A COMBINED APPROACH TO MODELING NONSTATIONARY HETEROSCEDASTIC PROCESSES
Keywords:nonlinear nonstationary processes, systemic approach to modeling, structural and parametric adaptation, combined models, uncertainties in modeling and forecasting.
Context. Nonlinear nonstationary processes are observed today in various fields of studies: economy, finances, ecology, demography
etc. Very often special approaches are required for model development and forecasts estimation for the processes mentioned.
The modeling methodologies have to take into consideration possible uncertainties that are encountered during data processing and
model structure and parameter estimation.
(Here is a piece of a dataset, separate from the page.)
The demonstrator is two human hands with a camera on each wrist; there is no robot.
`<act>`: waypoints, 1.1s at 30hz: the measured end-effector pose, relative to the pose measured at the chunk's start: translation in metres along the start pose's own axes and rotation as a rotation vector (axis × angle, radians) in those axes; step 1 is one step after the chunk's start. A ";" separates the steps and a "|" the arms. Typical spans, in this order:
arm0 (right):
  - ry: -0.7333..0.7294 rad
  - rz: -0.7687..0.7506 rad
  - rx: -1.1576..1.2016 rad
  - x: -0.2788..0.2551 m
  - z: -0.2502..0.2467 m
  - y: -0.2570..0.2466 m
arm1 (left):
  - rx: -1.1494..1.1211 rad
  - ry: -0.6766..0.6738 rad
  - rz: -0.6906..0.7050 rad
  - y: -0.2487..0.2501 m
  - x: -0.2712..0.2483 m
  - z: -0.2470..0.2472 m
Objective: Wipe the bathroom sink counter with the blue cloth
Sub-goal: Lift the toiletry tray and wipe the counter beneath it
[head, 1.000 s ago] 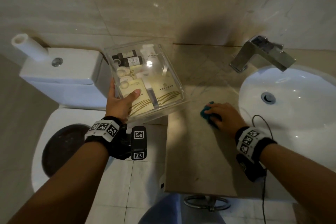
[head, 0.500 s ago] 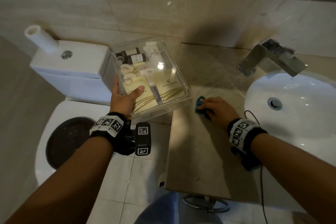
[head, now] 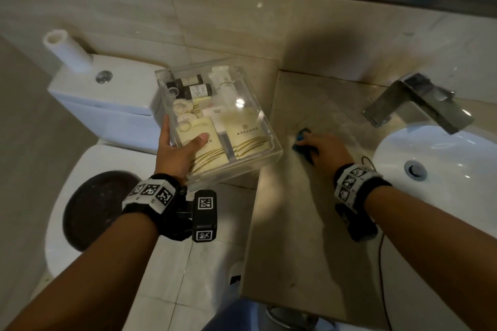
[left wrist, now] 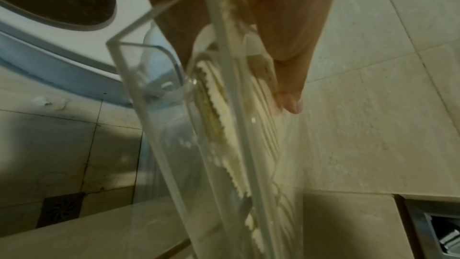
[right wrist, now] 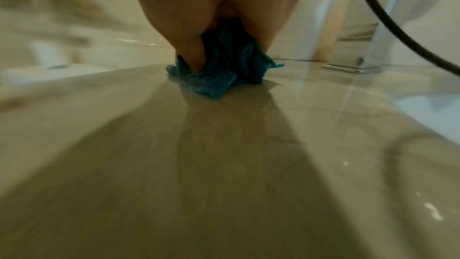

Objective. To develop a modified methodology for constructing models for nonlinear processes that allows for achieving high
quality of forecasts. More specifically heteroscedastic processes are considered that create a wide class of nonlinear nonstationary
processes and are considered in many areas of research.
Method. To reach the aim of the study mentioned the following methods are used: systemic approach to model building and
forecasting, modified methodology for modeling nonlinear processes, methods for identification and taking into consideration possible
uncertainties. To cope with the structural uncertainties following techniques: refinement of model order applying recurrent adaptive
approach to modeling and automatic search for the “best” structure using complex statistical criteria; adaptive estimation of input
delay time, and the type of data distribution with its parameters; describing detected nonlinearities with alternative analytical forms
with subsequent estimation of the forecasts generated.
Results. The proposed modified methodology for modeling nonlinear nonstationary processes, adaptation scheme for model
building, new model structures proposed. As a result of performing computational experiments, it was found that nonlinear models
constructed provide a possibility for computing high quality forecasts for the process under study and their variance.
Conclusions. Application of the modeling methodology proposed provides a possibility for structural and parametric adaptation
of the models constructed with statistical data. The models developed exhibit acceptable adequacy and quality of short-term forecasting.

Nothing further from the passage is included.